Each vial contains enough vaccine for 10 vaccinations.
Initially, Aurora was “tricked into believing” the deletion was a mistake. But on Wednesday, the employee “admitted to intentionally removing the vaccine from the refrigeration,” according to a statement from the health care provider.
The Grafton Police Department said in a statement Wednesday evening that it was informed by Aurora shortly after 6 p.m. “of an employee who tampered with the vials of the COVID-19 vaccine” at his hospital.
The statement goes on to say that the incident is under investigation by the FBI and the Food and Drug Administration as well as the Grafton Police Department.
Aurora said the employee’s action was “a violation of our core values”.
The employee was fired and Aurora said it had notified “the relevant authorities for further investigation”.

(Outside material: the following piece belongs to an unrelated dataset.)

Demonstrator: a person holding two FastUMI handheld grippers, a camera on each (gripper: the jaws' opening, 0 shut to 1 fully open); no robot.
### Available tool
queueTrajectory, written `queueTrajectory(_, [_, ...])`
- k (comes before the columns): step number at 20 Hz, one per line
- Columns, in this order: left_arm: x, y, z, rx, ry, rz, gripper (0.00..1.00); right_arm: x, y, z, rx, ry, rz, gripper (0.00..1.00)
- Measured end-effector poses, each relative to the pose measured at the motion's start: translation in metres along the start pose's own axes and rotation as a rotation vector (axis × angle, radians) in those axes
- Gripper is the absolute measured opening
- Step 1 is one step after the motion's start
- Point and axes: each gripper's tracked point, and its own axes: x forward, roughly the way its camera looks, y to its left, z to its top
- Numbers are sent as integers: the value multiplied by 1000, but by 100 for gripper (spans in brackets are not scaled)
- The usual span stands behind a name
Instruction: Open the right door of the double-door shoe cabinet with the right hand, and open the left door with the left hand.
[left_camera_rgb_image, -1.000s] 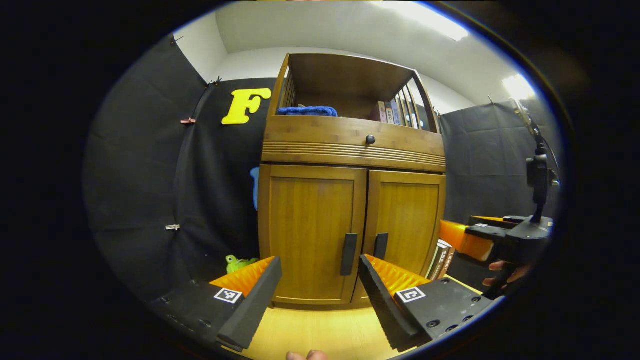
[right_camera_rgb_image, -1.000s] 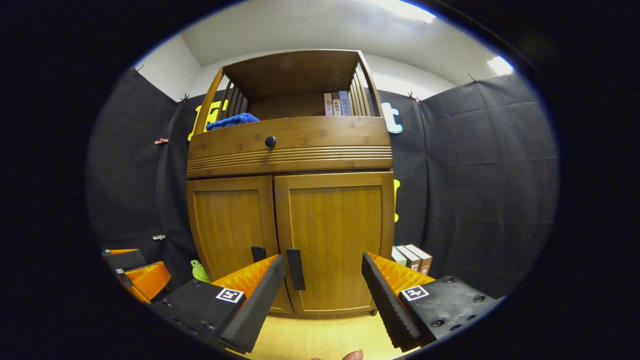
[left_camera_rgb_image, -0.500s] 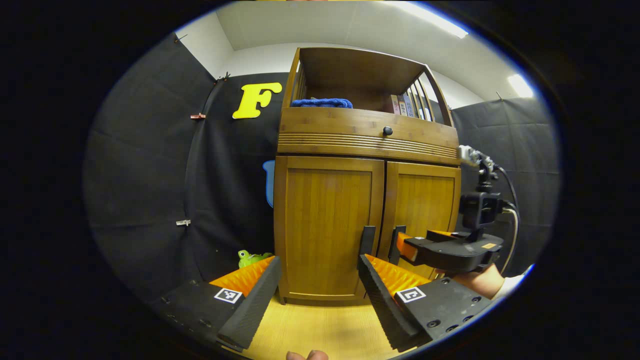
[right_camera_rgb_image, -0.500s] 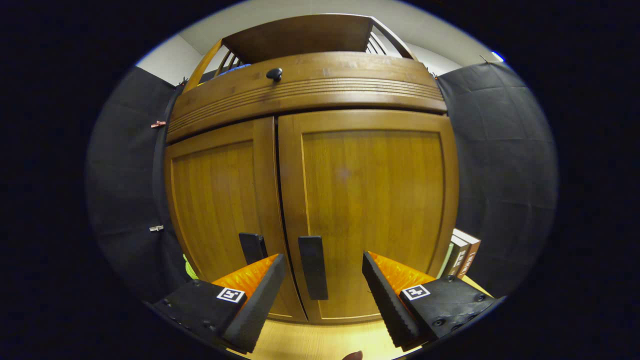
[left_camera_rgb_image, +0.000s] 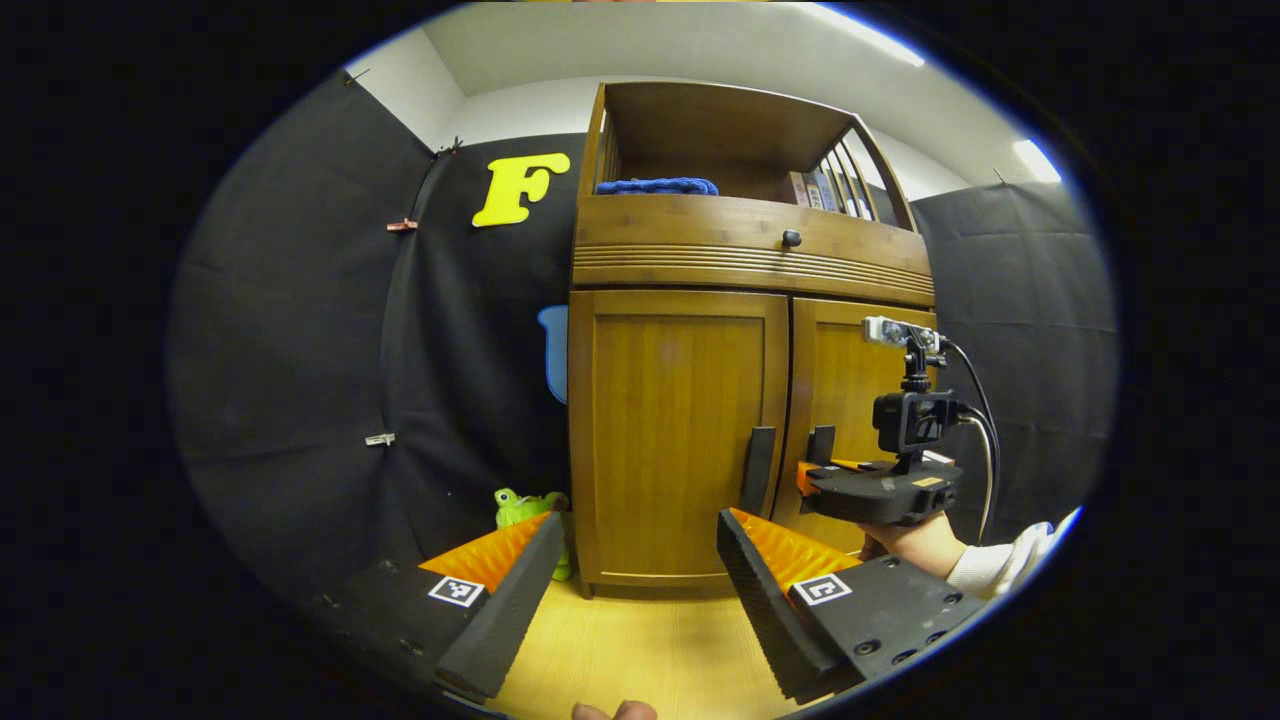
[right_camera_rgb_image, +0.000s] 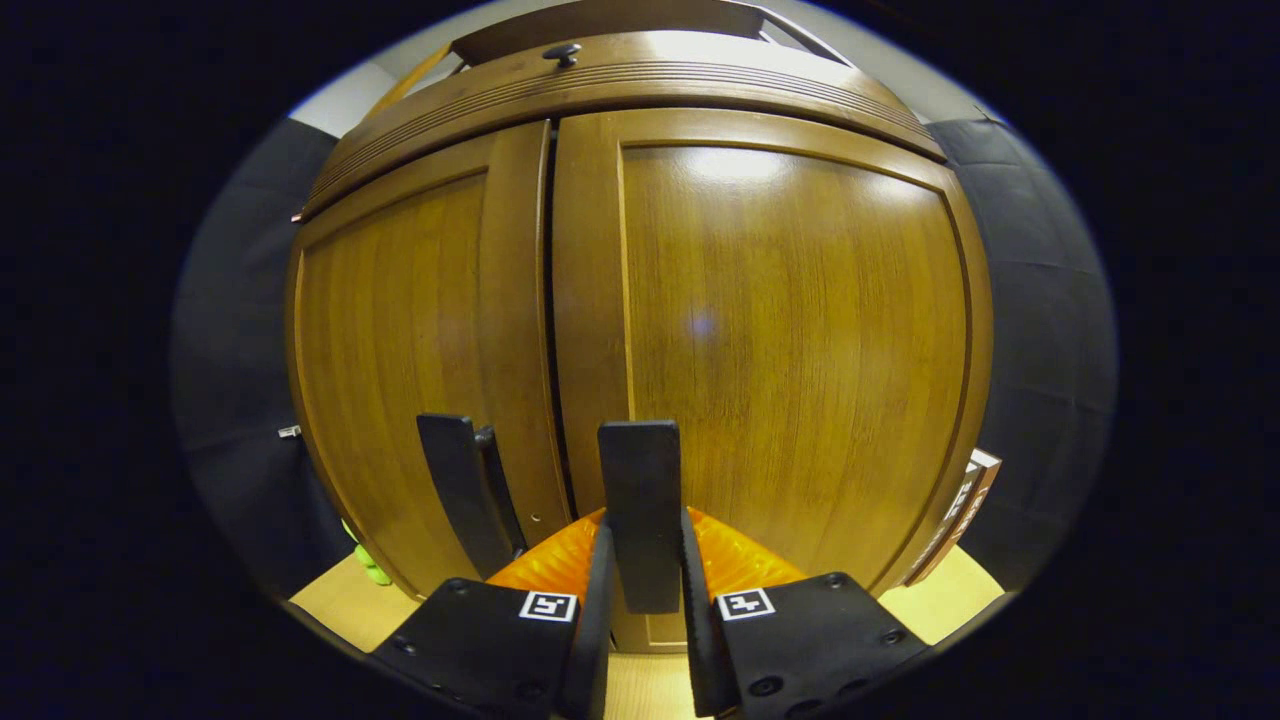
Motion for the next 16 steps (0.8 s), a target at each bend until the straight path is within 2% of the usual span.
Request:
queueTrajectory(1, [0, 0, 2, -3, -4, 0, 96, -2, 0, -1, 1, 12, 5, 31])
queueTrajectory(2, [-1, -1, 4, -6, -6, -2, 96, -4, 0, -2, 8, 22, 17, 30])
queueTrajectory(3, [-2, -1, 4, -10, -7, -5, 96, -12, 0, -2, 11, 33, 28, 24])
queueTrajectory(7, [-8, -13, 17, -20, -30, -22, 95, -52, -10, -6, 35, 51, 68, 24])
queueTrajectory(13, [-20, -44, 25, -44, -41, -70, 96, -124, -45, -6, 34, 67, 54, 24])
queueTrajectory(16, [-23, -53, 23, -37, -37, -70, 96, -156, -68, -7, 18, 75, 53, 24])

Aurora said no other employees were involved and that she planned to release more information on Thursday.
His statement continues:
“We continue to believe that vaccination is our way out of the pandemic. We are more than disappointed that the action of this individual is causing a delay of more than 500 people receiving their vaccine.
The vials were collected on Friday and most were thrown away on Saturday, according to an earlier statement from Aurora.
Clinicians were still able to deliver some of the vaccine from the vials within the allowable 12-hour window after refrigeration, but had to discard most of it, according to an earlier statement from Aurora.
Moderna vaccine can be stored at freezer temperature for up to six months and is stable at normal refrigerator temperature for 30 days, making it easier to transport than Pfizer vaccine. But once thawed, the vaccine cannot be refrozen.
At room temperature, Moderna vaccine can be stored for up to 12 hours.
When the first doses of the Pfizer vaccine – which must be kept at ultra-cold temperatures – arrived in Wisconsin in mid-December, public health officials did not disclose the eight regional centers where they were being stored, citing “security reasons” and stating they had consulted the Department of Homeland Security.
“It is a valuable vaccine. We do not want to create security risks,” Julie Willems Van Dijk, deputy secretary of the State Department for Health Services, said on December 14.
Since then, thousands of doses of the less fragile Moderna vaccine have been sent to the state. It’s unclear if most are stored in hospitals and employee clinics, or in centralized hubs.